J Thorac Oncol. 2014 Mar;9(3):419-22. doi: 10.1097/JTO.0000000000000061.

HIP1-ALK, a Novel Fusion Protein Identified in Lung Adenocarcinoma.

Hong M, Kim RN, Song JY, Choi SJ, Oh E, Lira ME, Mao M, Takeuchi K, Han J, Kim J, Choi YL.

Author information

Departments of *Pathology, §Thoracic Surgery, Samsung Medical Center, Sungkyunkwan University College of Medicine, Seoul, Korea; †Department of Pharmacy, College of Pharmacy, Seoul National University, Seoul, Korea; ‡Laboratory of Cancer Genomics and Molecular Pathology, Samsung Biomedical Research Institute, Samsung Medical Center, Seoul, Korea; ‖Pfizer Oncology, San Diego, California; ¶Pathology Project for MolecularTargets of the Cancer Institute/Division of Pathology of the Cancer Institute Hospital, Japanese Foundation for Cancer Research, Tokyo, Japan; and #Samsung Advanced Institute for Health Sciences and Technology, Sungkyunkwan University School of Medicine, Seoul, Korea.

Abstract

INTRODUCTION:

The most common mechanism underlying overexpression and activation of anaplastic lymphoma kinase (ALK) in non-small-celllung carcinoma could be attributed to the formation of a fusion protein.

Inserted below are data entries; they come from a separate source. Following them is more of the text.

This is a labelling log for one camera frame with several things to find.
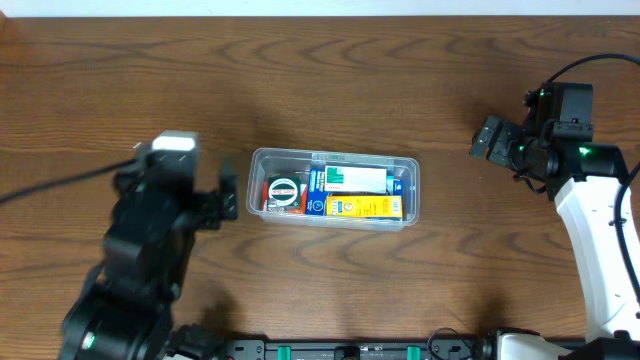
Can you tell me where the white green Panadol box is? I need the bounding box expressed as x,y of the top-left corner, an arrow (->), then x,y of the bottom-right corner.
325,166 -> 387,194

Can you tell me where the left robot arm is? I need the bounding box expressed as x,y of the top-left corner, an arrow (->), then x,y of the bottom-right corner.
59,150 -> 238,360

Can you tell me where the red white medicine box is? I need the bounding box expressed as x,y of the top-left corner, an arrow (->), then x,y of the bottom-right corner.
261,181 -> 308,214

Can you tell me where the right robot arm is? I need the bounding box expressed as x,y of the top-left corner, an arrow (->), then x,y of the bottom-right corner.
470,81 -> 639,359

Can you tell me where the yellow Woods syrup box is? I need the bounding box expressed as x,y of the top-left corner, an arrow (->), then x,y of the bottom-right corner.
326,195 -> 403,219

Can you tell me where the black mounting rail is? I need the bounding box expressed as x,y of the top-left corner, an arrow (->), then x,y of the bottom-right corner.
220,336 -> 476,360

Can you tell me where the left black cable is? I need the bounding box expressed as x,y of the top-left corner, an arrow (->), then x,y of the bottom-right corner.
0,158 -> 139,207

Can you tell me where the clear plastic container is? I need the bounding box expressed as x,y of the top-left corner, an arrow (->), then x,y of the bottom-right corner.
246,148 -> 420,231

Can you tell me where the right black cable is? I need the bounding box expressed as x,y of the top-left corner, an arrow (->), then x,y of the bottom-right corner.
544,52 -> 640,306

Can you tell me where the blue Kool Fever box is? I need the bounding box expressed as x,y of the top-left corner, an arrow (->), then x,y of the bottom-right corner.
305,165 -> 405,221

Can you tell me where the black cable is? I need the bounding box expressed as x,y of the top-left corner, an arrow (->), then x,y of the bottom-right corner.
544,52 -> 640,306
0,158 -> 139,207

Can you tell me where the small green round-logo box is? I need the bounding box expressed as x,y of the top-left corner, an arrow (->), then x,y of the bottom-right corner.
266,176 -> 302,211

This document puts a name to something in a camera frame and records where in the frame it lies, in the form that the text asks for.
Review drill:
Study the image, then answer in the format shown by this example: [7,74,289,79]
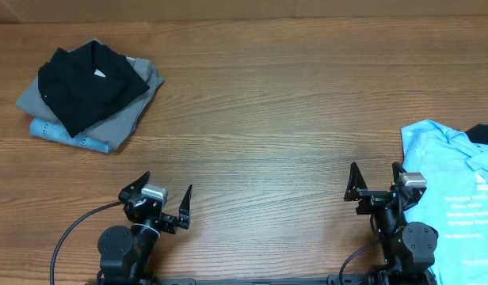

To date, five fusion partners of ALK have been reported, namely, echinoderm microtubule associated protein like 4, tropomyosin-related kinase-fused gene, kinesin family member 5B, kinesin light chain 1, and protein tyrosine phosphatase, nonreceptor type 3.

METHODS:

In this article, we report a novel fusion gene huntingtin interacting protein 1 (HIP1)-ALK, which is conjoined between the huntingtin-interacting protein 1 gene HIP1 and ALK. Reverse-transcriptase polymerase chain reaction and immunohistochemical analysis were used to detect this fusion gene's transcript and protein expression, respectively. We had amplified the full-length cDNA sequence of this novel fusion gene by using 5'-rapid amplification of cDNA ends. The causative genomic translocation t(2;7)(p23;q11.23) for generating this novel fusion gene was verified by using genomic sequencing.

RESULTS:

The examined adenocarcinoma showed predominant acinar pattern, and ALK immunostaining was localized to the cytoplasm, with intense staining in the submembrane region. In break-apart, fluorescence in situ hybridization analysis for ALK, split of the 5' and 3' probe signals, and isolated 3' signals were observed. Reverse-transcriptase polymerase chain reaction revealed that the tumor harbored a novel fusion transcript in which exon 21 of HIP1 was fused to exon 20 of ALK in-frame.

CONCLUSION:

The novel fusion gene and its protein HIP1-ALK harboring epsin N-terminal homology, coiled-coil, juxtamembrane, and kinase domains, which could play a role in carcinogenesis, could become diagnostic and therapeutic target of the lung adenocarcinoma and deserve a further study in the future.